Dataset extract
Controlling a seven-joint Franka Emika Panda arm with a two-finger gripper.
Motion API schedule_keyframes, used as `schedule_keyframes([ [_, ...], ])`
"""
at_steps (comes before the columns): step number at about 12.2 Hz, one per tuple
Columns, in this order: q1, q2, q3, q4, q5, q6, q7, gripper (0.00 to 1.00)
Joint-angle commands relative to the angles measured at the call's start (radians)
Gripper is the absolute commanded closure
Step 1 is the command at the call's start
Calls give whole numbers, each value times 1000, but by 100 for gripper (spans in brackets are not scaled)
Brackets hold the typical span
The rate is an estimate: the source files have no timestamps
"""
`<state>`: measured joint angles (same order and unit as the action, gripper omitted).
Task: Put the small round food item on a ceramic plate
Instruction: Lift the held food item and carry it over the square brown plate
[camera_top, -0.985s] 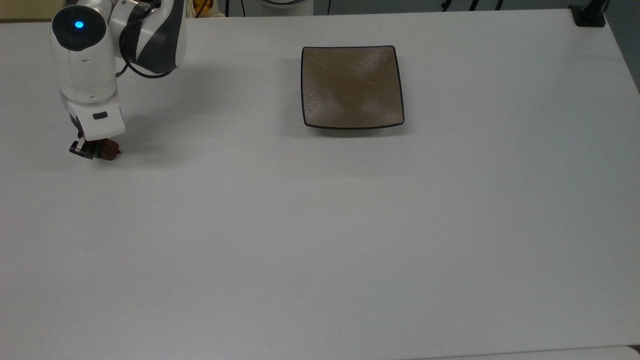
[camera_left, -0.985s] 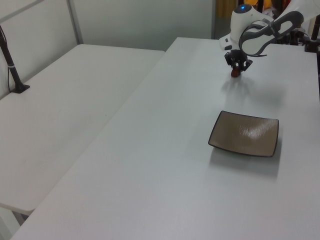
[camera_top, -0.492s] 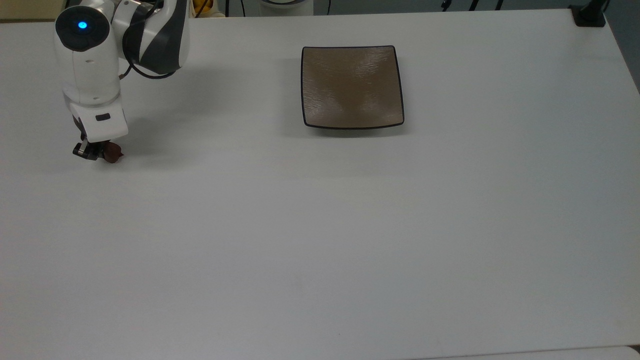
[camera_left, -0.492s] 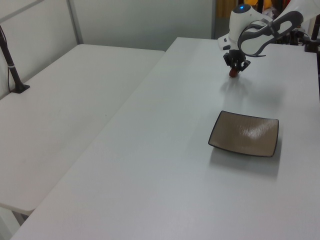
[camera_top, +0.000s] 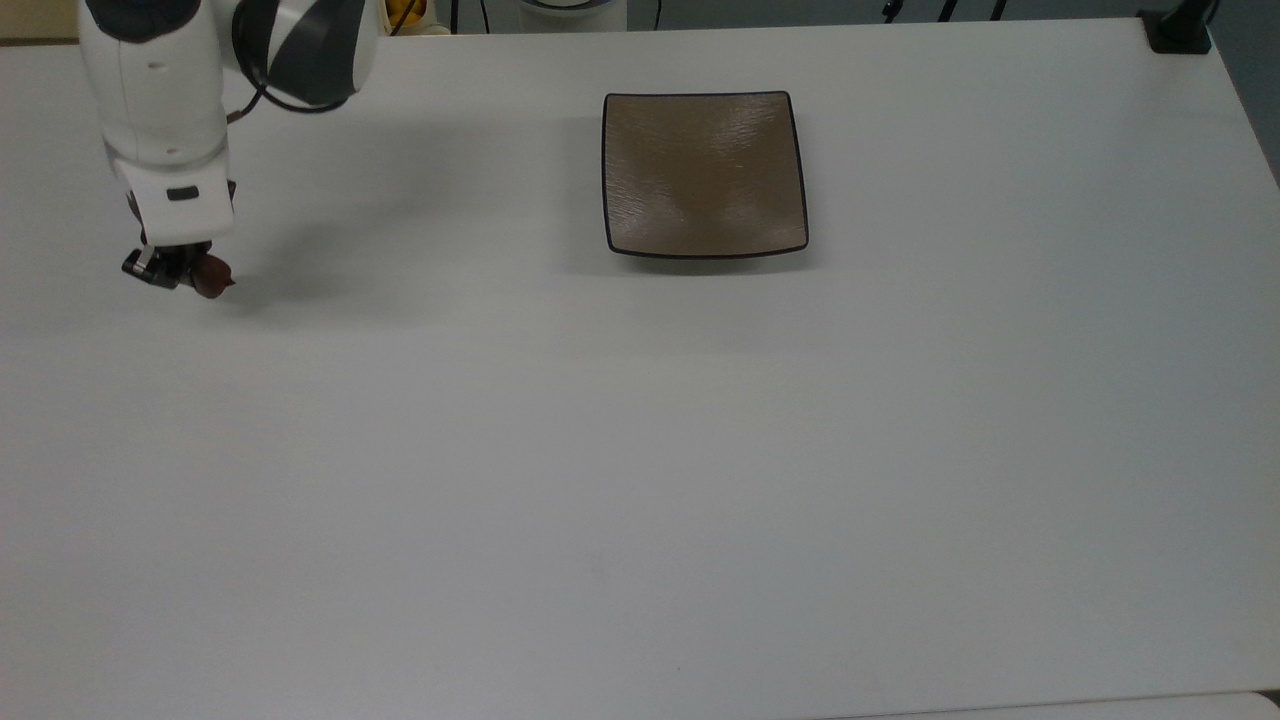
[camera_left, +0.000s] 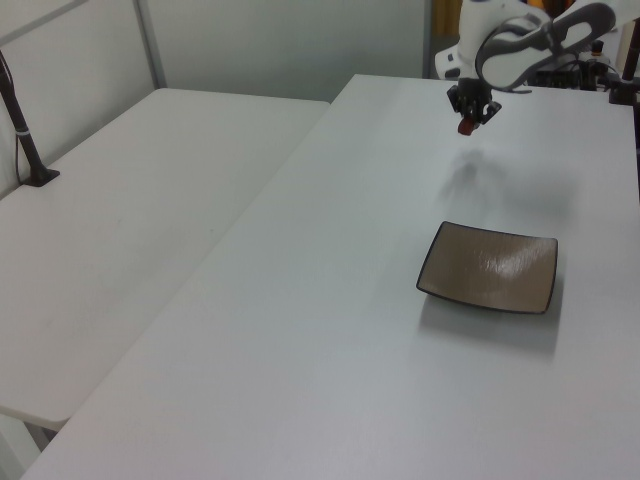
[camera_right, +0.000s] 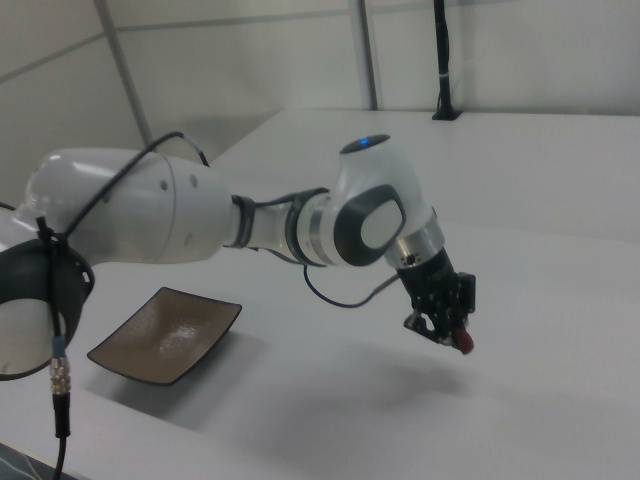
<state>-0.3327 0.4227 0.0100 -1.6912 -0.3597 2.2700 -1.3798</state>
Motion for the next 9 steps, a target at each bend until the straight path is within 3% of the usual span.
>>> schedule_keyframes([
  [1,56,-132,24,-33,70,-195,186,97],
  [5,162,-222,36,-59,244,-384,549,95],
  [9,244,-263,122,-116,310,-481,897,96],
])
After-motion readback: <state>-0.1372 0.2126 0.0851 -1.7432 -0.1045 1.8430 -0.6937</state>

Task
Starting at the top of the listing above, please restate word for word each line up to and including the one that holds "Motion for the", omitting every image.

Solution to this exercise
Controlling a seven-joint Franka Emika Panda arm with a two-finger gripper.
Motion API schedule_keyframes, used as `schedule_keyframes([ [_, ...], ])`
"""
at_steps (comes before the columns): step number at about 12.2 Hz, one per tuple
Columns, in this order: q1, q2, q3, q4, q5, q6, q7, gripper (0.00 to 1.00)
Joint-angle commands relative to the angles measured at the call's start (radians)
Gripper is the absolute commanded closure
Step 1 is the command at the call's start
Calls give whole numbers, each value times 1000, but by 100 for gripper (spans in brackets are not scaled)
Brackets hold the typical span
The rate is an estimate: the source files have no timestamps
"""
`<state>`: measured joint angles (same order and unit as the action, gripper omitted).
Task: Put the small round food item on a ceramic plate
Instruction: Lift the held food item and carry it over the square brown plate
[camera_top, -0.985s] 
[camera_left, -0.985s] 
[camera_top, -0.492s] 
[camera_left, -0.492s] 
[camera_top, +0.000s] 
[camera_left, +0.000s] 
[camera_right, +0.000s] 
<state>-0.3327 0.4227 0.0100 -1.6912 -0.3597 2.2700 -1.3798</state>
Motion for the next 9 steps, a target at each bend until the straight path is within 3% of the usual span.

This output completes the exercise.